Тут же Антоний, покоритель Красного моря и народов Авроры. В пёстром доспехе, блистая оружием, он ведёт в бой полчища варваров – рати Египта, бактрийские племена, народы Востока, и жена-египтянка сопровождает мужа в его бесчестье.
Вот враги устремляются в бой, трёхзубые носы взрывают волны, ударяют в воду вёсла, и пучина покрывается пеной. Корабли мчат всё дальше от берегов – будто горы двинулись навстречу друг другу или стронулись с места сами Кикладские острова. Воины толпятся на палубах, высоких, как башни, мечут копья и горящую паклю, и нивы Нептуна щедро обагряются кровью.

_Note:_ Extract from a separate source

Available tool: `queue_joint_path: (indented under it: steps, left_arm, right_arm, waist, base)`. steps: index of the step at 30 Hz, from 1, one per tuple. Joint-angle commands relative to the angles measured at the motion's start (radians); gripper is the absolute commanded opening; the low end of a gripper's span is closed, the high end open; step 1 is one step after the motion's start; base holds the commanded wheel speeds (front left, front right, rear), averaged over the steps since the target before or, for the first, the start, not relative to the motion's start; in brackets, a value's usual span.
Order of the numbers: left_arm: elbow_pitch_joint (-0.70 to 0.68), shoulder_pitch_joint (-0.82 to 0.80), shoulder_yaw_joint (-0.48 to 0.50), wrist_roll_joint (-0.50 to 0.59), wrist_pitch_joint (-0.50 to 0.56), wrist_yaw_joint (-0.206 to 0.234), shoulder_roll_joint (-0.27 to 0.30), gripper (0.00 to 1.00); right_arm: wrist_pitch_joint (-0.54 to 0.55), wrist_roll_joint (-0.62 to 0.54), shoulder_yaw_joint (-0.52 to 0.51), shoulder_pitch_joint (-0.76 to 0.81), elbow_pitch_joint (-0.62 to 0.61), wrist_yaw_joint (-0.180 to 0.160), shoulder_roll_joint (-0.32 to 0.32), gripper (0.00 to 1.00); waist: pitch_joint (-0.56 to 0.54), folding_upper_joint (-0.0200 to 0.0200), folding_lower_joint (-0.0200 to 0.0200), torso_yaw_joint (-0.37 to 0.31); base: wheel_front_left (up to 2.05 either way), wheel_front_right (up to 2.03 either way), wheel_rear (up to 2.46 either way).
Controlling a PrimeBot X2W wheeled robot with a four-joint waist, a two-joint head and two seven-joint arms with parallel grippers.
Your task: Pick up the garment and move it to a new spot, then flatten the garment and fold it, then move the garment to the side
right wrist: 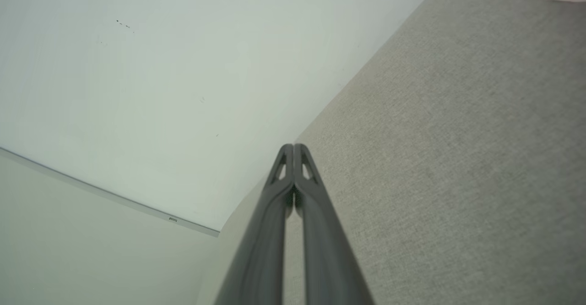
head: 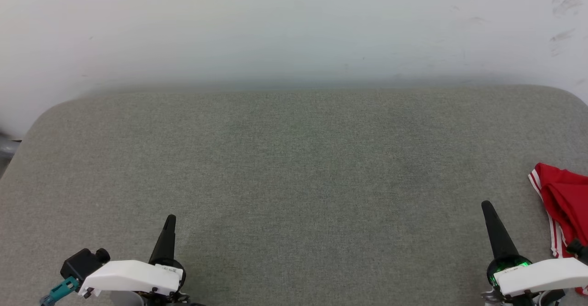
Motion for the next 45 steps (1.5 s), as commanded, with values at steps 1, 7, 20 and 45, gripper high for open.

Своим систром царица Египта подаёт знак войскам, но ядовитые змеи уже притаились у неё за спиной. Во всеоружии идут звероподобные боги и псоглавый Анубис в бой против Нептуна и Минервы, Венеры и Марса, что ярится в гуще сражения. В высоком эфире над воинами парят мрачные Диры. Ликуя, блуждает по полю боя Распря в рваных одеждах, и за ней следует Беллона, поднимая кровавую плеть. Сверху озирает битву Аполлон Актийский. Он сгибает свой лук, и перед ним в страхе обращается в бегство Египет, бегут инды и бросают оружие арабы царства Савского. Клеопатра призывает попутные ветры и распускает паруса, чтобы покинуть битву. Бледную в предчувствии смерти, уносят её ветры Япигии, и Нил распахивает одежды на широкой груди, призывая побеждённых сыновей в своё лазурное лоно.
Всё выковал на щите прозревающий грядущее огнемощный бог.
Вот Цезарь Август с тройным триумфом вступает в столицу, а вот во исполнение данного богам Италии обета он воздвигает в Риме трижды по сто храмов. Улицы города полнятся ликующими толпами, в святилищах поют римлянки, дымятся алтари, и на земле простёрты бесчисленные туши жертвенных быков.